For individual clients, she simply announced three founding spots at $400 per month to her newsletter subscribers.

“I was terrified nobody would sign up,” Hanna said.

“But within a week, I had five inquiries.

“When you spend months helping people for free through your content, some of them want to go deeper.”

The journey has required balancing a full-time role at Bankrate with building the business – often working 50 to 60 hours weekly.

“There’s this voice in my head that says, ‘Real entrepreneurs take the leap. You’re playing it safe,'” she said.

“But I’ve also seen too many people bet everything and lose.

“I don’t want to trade one form of money stress for another.”

Her approach challenges industry norms by combining CFP credentials with critique of the financial system itself.

“I’m a CFP AND a critic of the financial industry,” Hanna said.

“I teach personal responsibility AND refuse to blame people for systemic problems.

“Most people in finance say: ‘Just take personal responsibility, work harder, save more.’ Most critics say: ‘The system is broken, individual action doesn’t matter.’

“I say: Both.
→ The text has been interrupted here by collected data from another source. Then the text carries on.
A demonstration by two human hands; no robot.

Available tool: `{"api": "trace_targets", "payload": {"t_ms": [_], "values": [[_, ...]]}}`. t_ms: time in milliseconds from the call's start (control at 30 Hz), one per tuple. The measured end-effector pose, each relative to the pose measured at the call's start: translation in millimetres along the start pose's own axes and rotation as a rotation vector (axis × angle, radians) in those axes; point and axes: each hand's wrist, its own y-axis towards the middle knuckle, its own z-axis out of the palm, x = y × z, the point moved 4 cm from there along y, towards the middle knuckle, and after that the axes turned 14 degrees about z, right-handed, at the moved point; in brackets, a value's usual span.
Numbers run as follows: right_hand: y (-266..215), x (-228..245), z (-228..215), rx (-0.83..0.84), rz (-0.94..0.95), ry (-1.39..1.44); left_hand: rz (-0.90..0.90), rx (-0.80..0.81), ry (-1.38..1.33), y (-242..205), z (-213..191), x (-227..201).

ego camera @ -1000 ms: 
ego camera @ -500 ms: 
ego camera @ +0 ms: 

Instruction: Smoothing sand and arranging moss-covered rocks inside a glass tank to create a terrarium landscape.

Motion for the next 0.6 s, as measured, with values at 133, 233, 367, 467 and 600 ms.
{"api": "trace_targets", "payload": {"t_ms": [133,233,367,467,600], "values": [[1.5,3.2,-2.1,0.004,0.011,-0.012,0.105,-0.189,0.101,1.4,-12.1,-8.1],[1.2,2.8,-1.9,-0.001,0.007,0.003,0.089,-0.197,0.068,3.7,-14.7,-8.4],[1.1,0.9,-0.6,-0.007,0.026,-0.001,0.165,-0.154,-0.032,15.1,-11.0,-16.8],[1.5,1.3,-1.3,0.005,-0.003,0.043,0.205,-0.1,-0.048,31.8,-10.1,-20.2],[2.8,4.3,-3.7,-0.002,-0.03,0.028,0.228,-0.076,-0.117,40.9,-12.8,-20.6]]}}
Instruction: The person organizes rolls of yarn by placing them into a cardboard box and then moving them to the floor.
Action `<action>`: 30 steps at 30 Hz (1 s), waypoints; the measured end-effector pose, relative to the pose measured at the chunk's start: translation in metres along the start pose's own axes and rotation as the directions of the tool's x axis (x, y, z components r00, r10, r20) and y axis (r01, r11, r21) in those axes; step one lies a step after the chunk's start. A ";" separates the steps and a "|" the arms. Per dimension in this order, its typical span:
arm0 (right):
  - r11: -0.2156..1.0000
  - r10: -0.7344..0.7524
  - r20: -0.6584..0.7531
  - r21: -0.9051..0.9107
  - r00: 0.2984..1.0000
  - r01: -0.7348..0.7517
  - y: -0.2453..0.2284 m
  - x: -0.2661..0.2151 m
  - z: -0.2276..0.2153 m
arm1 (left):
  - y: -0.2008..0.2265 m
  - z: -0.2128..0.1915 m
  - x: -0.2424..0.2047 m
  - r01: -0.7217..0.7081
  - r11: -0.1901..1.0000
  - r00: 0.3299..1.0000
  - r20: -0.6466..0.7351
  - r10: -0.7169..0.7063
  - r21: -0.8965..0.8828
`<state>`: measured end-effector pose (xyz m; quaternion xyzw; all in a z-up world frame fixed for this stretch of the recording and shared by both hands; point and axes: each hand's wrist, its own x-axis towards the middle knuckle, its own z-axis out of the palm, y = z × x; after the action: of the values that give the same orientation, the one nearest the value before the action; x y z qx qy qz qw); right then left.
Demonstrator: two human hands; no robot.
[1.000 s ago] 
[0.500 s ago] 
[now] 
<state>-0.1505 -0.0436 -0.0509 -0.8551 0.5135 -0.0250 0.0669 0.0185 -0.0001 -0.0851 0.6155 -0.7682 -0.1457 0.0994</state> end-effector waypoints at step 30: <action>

Always both.”

The business has evolved significantly since launch. Initially, Hanna posted daily across TikTok, Instagram, LinkedIn and Twitter, chasing viral moments while making around $1,500 monthly.

“I had 40,000 followers and was exhausted,” she said.

“I had no real clients. I was just producing content into the void.

“The lesson: Audience size doesn’t equal business success.”

Now posting three to four times weekly instead of daily, she focuses on depth over breadth – with 50.5% of newsletter subscribers highly engaged, opening 80% or more of emails.

“Most newsletters celebrate 20-30% open rates,” Hanna said.

“Mine consistently hits 45-55%.

“That tells me I’m not just building an audience. I’m building a community of people who actually care about this work.”

Looking ahead, her goal is to become the definitive voice on financial psychology, combining one-to-one client transformation, corporate consulting work, and a published book.

“My north star is creating a world where people understand the three forces shaping their money decisions – internal scripts, social comparison, and structural exploitation, and have practical tools to navigate them,” she said.

“I want people to stop feeling shame about money struggles and start recognizing when they’re being hunted by systems designed against them.

“Then I want to give them the tools to protect themselves while advocating for systemic change.”